### PROMPT
Could you give the number of lines in the entries below that contain the word "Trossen"? Only the number is wanted.

### DATA FOR THIS TASK
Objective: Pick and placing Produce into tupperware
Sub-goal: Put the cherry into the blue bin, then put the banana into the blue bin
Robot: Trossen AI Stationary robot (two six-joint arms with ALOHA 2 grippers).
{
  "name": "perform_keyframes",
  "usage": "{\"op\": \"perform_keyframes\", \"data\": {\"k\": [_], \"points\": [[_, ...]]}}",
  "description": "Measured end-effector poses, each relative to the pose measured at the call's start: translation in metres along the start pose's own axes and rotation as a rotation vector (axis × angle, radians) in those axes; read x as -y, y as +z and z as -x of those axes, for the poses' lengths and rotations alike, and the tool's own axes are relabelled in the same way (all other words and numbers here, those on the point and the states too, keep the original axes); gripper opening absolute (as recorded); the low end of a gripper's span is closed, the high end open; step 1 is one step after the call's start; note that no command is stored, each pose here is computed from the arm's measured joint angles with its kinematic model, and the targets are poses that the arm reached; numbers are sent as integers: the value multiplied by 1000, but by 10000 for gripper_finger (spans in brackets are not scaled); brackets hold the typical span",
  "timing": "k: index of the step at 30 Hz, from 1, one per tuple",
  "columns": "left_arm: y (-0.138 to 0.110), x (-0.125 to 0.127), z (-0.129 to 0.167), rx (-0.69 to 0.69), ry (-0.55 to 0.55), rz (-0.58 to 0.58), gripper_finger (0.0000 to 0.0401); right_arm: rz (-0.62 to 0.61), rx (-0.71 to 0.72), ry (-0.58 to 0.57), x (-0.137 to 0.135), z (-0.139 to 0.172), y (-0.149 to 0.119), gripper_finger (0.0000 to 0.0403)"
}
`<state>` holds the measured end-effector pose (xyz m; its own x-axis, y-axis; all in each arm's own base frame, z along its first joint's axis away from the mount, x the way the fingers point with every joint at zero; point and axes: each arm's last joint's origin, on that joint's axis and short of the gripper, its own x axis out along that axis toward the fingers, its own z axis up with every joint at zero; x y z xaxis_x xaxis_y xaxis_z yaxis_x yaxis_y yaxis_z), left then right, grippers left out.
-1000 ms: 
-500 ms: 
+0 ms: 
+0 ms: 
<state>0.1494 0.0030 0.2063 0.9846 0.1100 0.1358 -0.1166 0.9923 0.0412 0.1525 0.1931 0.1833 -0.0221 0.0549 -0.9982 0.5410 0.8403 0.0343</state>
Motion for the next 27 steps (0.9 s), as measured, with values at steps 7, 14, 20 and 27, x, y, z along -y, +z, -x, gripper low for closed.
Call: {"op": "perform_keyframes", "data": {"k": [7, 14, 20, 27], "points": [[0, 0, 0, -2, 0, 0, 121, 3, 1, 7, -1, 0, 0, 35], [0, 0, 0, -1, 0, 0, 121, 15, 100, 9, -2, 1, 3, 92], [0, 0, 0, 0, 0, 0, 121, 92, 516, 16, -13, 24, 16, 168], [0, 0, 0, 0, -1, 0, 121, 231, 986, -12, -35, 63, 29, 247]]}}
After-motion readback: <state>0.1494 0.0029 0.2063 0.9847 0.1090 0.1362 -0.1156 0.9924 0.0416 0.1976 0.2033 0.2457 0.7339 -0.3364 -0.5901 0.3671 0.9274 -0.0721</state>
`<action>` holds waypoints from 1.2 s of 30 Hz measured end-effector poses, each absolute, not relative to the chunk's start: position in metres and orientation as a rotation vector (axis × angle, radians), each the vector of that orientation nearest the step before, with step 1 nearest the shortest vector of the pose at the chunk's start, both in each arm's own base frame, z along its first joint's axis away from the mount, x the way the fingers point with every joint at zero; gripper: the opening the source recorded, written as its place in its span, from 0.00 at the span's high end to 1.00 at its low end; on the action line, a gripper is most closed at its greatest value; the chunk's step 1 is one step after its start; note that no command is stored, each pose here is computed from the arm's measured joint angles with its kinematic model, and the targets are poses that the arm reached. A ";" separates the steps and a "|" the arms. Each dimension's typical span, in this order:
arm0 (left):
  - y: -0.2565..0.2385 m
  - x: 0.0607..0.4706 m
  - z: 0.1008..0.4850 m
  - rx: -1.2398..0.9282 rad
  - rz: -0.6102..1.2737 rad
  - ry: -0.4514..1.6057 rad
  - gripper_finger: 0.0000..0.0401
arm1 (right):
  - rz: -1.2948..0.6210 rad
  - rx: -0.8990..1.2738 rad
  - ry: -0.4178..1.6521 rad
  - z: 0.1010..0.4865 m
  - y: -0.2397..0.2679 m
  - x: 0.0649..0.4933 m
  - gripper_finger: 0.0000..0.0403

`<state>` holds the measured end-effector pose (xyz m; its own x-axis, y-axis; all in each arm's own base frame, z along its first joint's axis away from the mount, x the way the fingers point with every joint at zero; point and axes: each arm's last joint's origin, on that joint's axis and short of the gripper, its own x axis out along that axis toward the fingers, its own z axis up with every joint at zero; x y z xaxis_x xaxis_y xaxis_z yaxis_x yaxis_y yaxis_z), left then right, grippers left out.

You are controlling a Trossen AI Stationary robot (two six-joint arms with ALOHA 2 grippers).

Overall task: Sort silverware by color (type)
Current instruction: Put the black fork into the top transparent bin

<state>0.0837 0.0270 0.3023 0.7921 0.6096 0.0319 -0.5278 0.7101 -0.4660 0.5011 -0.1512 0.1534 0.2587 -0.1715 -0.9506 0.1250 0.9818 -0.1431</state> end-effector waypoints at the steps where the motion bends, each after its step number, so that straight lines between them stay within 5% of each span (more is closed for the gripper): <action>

### EXERCISE OUTPUT
2